WHAT YOU ARE ASKED TO DO
An exact copy is the goal: every line from the one containing "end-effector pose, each" to the end of the material below, pictures excluded.

DATASET EXCERPT
• • •
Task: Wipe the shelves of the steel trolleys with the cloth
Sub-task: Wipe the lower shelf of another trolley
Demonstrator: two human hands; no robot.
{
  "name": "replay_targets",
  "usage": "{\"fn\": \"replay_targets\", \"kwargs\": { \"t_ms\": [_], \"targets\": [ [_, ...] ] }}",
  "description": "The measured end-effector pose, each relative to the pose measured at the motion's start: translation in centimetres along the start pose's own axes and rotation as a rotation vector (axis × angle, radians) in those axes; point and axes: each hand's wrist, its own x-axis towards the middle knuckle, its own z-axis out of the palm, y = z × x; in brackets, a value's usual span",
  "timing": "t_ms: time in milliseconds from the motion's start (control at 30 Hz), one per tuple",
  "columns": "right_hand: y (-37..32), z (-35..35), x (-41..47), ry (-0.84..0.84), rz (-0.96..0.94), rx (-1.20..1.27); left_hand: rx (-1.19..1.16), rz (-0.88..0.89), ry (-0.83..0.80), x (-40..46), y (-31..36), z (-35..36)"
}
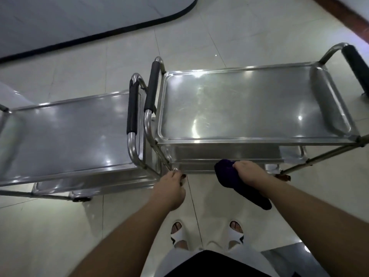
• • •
WRITTEN ANSWER
  "description": "The measured end-effector pose, each relative to the pose measured at the motion's start: translation in centimetres along the start pose's own axes and rotation as a rotation vector (axis × angle, radians) in those axes; point and axes: each hand's wrist, its own x-axis towards the middle knuckle, its own z-axis out of the palm, y = z × x; in brackets, a value's usual span",
  "timing": "t_ms: time in milliseconds from the motion's start (control at 30 Hz), one per tuple",
  "columns": "right_hand: y (-37..32), z (-35..35), x (-41..47), ry (-0.84..0.84), rz (-0.96..0.94), rx (-1.20..1.27); left_hand: rx (-1.19..1.16), rz (-0.88..0.89), ry (-0.83..0.80), x (-40..46), y (-31..36), z (-35..36)"
}

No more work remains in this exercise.